▶ WHAT YOU WILL DO: Check each line of the material. Copy those containing "occupies".

▶ THE DATA:
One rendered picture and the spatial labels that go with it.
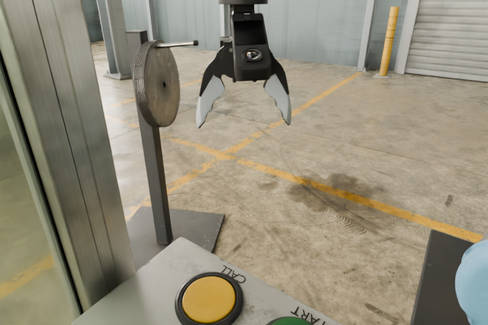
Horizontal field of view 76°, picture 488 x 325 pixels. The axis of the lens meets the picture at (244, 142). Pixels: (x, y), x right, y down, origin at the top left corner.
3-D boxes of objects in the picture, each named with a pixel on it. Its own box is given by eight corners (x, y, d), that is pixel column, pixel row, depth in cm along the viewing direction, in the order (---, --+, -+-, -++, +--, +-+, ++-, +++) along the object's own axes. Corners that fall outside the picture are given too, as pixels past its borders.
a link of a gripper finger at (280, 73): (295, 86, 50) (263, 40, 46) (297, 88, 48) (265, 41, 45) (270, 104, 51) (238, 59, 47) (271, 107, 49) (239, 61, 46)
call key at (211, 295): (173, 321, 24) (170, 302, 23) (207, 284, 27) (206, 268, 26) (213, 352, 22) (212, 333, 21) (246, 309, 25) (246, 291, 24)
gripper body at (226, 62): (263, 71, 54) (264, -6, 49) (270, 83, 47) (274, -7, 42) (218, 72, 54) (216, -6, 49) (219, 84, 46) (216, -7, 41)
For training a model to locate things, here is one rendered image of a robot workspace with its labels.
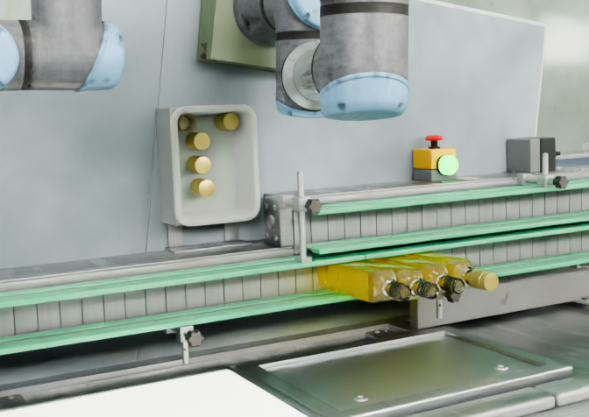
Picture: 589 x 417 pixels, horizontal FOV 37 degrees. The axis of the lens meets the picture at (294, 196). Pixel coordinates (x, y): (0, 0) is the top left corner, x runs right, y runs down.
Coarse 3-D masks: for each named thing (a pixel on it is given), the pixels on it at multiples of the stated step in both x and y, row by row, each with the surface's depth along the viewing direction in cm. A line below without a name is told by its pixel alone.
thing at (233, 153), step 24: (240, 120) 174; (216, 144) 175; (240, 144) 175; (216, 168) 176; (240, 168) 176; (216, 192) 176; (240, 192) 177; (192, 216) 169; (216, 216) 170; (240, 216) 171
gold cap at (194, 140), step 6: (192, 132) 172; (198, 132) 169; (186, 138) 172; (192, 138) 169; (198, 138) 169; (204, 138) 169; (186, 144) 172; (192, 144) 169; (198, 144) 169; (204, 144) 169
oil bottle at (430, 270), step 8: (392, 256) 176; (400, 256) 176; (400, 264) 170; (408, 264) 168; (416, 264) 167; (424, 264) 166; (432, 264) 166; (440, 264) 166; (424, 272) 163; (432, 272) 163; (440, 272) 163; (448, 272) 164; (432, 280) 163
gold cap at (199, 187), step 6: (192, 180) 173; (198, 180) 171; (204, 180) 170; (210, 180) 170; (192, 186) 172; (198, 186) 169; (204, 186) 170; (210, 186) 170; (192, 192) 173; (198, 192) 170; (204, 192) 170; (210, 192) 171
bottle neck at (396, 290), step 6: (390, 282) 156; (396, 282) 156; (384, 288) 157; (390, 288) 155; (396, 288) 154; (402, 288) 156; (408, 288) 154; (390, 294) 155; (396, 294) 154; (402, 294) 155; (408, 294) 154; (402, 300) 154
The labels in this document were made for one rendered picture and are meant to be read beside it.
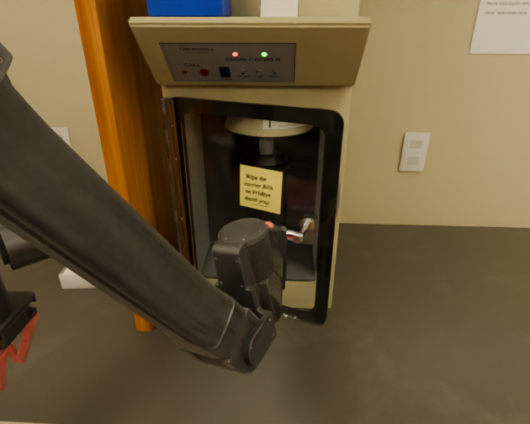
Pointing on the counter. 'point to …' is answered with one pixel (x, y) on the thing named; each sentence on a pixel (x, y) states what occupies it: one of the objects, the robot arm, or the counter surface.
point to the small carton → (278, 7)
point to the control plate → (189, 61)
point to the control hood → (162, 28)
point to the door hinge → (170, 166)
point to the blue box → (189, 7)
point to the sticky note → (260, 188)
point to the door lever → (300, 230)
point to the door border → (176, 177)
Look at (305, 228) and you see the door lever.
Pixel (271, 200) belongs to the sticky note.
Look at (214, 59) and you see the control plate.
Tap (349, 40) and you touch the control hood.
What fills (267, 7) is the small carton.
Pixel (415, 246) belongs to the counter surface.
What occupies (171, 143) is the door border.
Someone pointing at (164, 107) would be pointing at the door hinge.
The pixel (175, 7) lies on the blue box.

--

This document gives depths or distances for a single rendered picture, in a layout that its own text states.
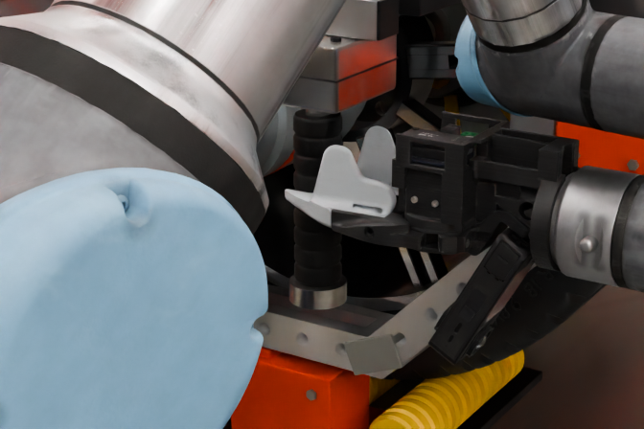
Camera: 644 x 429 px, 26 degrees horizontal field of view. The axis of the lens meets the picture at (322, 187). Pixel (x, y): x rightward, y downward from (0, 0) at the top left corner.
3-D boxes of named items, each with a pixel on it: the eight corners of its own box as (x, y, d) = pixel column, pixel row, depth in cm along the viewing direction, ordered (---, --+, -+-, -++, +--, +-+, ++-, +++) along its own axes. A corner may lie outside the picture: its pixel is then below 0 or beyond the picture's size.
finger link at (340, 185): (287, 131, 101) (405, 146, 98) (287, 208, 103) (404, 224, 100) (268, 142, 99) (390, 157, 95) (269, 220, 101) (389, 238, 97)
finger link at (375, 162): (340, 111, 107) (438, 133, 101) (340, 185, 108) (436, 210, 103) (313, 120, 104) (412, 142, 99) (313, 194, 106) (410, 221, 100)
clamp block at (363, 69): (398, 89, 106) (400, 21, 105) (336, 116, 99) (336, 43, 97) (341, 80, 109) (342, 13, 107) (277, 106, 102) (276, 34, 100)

▶ REPLY TO THE EXERCISE:
Pointing on the counter. 'point to …' is answered with one pixel (x, y) on the thing named; each sentence on a pixel (x, y) states what occupies it: one of the objects, the robot arm, or the counter surface.
What occupies (171, 143) is the door border.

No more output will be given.